The Queen appointed The Duke of Buccleuch and Queensbury to be the Lord High Commissioner to the General Assembly of the Church of Scotland this year, a week long event that dates back to the 16th Century.
Each year, The Queen appoints a Lord High Commissioner to represent the Sovereign at the General Assembly of the Church of Scotland. This long-standing tradition originated in the latter part of the 16th Century and this year the week-long General Assembly took place from Friday 18th May to 25th May.
The Lord High Commissioner's role is to maintain the relationship between the State and the Church. The person appointed to the role is a Scottish figure, whose appointment is based on merit and their contribution to society. Members of the Royal Family have also been appointed in the past and The Princess Royal, The Duke of Rothesay, The Duke of York and The Earl of Wessex have all been appointed to the role, The Princess Royal twice. The Duke of Buccleuch and Queensbury was the Lord High Commissioner to the General Assembly of the Church of Scotland this year.
For the duration of the General Assembly, the Sovereign grants the Lord High Commissioner permission to reside at the Palace of Holyroodhouse and, during this time, His or Her Grace receives a Guard of Honour, a 21-Gun Salute and the keys to the City of Edinburgh. It is also customary for the Lord High Commissioner to invite distinguished guests to stay at the Palace, and to offer hospitality to Commissioners to the Assembly and those who have contributed to public life in Scotland.
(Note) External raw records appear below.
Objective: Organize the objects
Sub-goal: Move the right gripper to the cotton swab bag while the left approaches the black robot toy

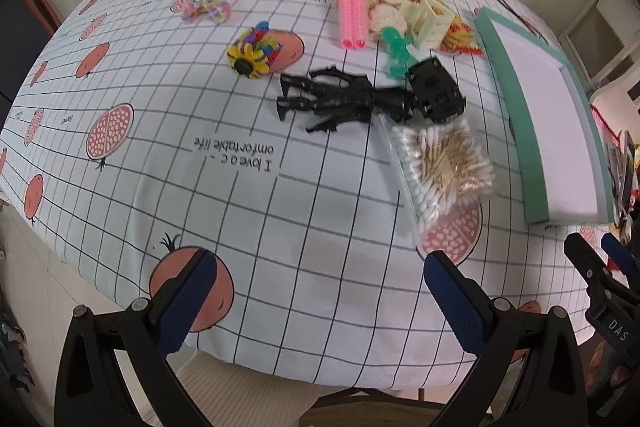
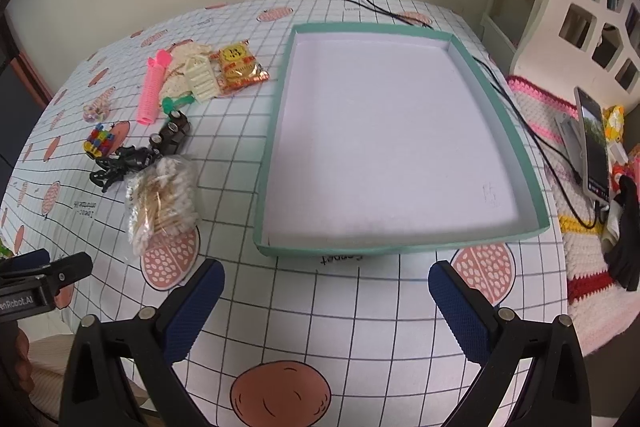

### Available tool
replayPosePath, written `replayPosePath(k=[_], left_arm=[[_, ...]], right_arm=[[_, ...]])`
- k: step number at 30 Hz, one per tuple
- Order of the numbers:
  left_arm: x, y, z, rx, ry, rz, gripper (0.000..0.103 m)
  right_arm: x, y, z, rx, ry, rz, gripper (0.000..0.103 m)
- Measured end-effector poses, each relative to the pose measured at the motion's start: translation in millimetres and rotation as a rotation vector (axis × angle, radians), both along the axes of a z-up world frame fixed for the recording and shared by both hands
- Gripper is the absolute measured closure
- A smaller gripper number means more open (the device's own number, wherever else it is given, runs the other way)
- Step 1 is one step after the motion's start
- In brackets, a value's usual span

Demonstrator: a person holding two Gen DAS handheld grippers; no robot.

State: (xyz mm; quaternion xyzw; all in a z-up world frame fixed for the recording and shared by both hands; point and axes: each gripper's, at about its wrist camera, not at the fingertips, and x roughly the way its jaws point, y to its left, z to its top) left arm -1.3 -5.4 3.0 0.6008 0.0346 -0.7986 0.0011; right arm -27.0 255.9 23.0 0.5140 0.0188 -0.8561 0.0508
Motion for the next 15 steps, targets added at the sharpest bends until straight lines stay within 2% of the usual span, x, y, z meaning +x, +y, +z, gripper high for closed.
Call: replayPosePath(k=[7,15], left_arm=[[-17,-23,17,0.112,0.070,0.073,0.000],[-36,-51,24,0.153,0.139,0.152,0.000]], right_arm=[[-2,-18,27,-0.046,0.134,0.048,0.000],[-8,-49,27,-0.090,0.131,0.105,0.000]])
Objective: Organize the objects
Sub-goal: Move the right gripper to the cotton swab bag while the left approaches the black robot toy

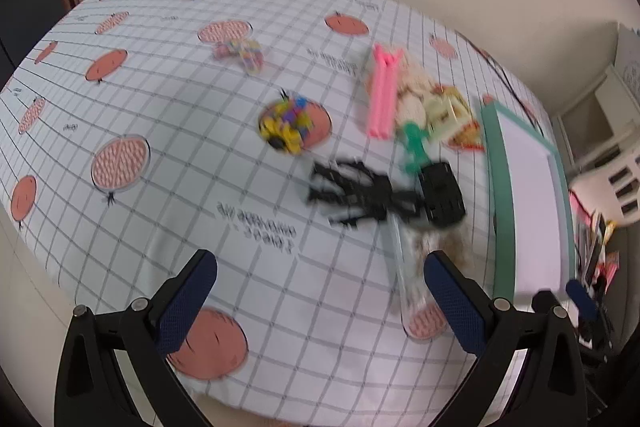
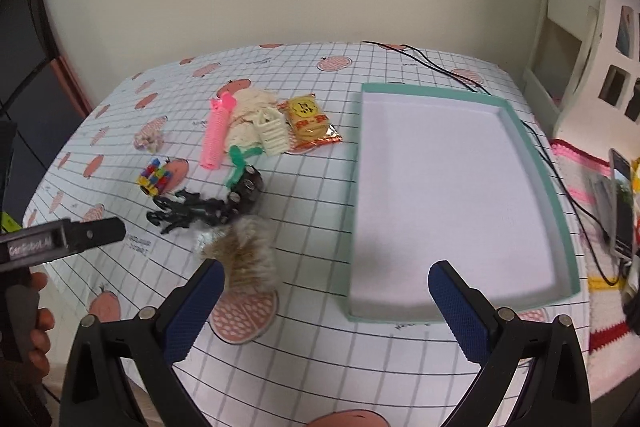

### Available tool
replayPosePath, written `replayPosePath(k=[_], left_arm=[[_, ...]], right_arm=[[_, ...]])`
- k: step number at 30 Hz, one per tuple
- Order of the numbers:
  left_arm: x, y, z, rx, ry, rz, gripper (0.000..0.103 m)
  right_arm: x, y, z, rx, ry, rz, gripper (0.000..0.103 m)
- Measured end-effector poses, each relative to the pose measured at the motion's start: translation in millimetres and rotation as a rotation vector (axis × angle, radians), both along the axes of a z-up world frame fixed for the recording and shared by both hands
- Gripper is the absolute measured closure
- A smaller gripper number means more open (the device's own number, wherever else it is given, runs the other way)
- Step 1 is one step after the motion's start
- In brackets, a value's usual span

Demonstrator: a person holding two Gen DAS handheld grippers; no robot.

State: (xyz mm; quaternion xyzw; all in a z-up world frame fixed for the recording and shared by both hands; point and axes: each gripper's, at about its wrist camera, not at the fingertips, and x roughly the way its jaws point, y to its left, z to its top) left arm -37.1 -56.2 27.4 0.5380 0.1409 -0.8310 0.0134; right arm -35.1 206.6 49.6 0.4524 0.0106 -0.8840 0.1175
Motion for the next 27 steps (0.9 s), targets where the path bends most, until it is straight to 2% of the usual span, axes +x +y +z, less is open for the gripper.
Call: replayPosePath(k=[2,3,5,8,11,13,19,27], left_arm=[[-7,-9,-1,-0.008,0.022,0.020,0.000],[-10,-14,-1,-0.007,0.034,0.069,0.000],[-16,-21,-5,-0.002,0.037,0.080,0.000],[-25,-20,-16,-0.032,-0.015,0.047,0.000],[-28,-18,-25,-0.007,-0.069,0.025,0.000],[-30,-11,-29,-0.033,-0.091,0.007,0.000],[-39,9,-30,-0.169,-0.080,-0.082,0.000],[-44,16,-42,-0.209,-0.126,-0.145,0.000]], right_arm=[[-2,-5,0,-0.004,0.006,0.007,0.000],[-3,-9,-1,-0.002,0.008,0.014,0.000],[-7,-15,-3,-0.007,0.001,0.040,0.000],[-10,-31,-10,-0.010,-0.022,0.085,0.000],[-9,-51,-19,0.005,-0.033,0.147,0.000],[-8,-63,-25,0.023,-0.040,0.183,0.000],[-13,-85,-44,0.059,-0.080,0.244,0.000],[-19,-97,-72,0.116,-0.145,0.268,0.000]])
During the week of the Assembly, the Lord High Commissioner attends the Assembly to observe the debates. He or she also carries out a programme of engagements to reflect the work of charities and the Church. For instance, Sir George Reid, Scottish politician and former Presiding Officer, who was appointed in 2010 and 2011, used his programme to celebrate the work of the International Red Cross and Red Crescent. In 2012 and 2013, Lord Hope of Craighead, formerly Scotland's most senior Supreme Court judge, undertook a programme of visits that highlighted themes of justice and inclusion.
In addition to attending the General Assembly and the Church of Scotland's celebrations in Princes Street Gardens, Heart and Soul, this year the Lord High Commissioner saw first-hand the work of charities including Playlist for Life, Crossreach, Dowding House in Moffat and Scottish War Blinded at Linburn.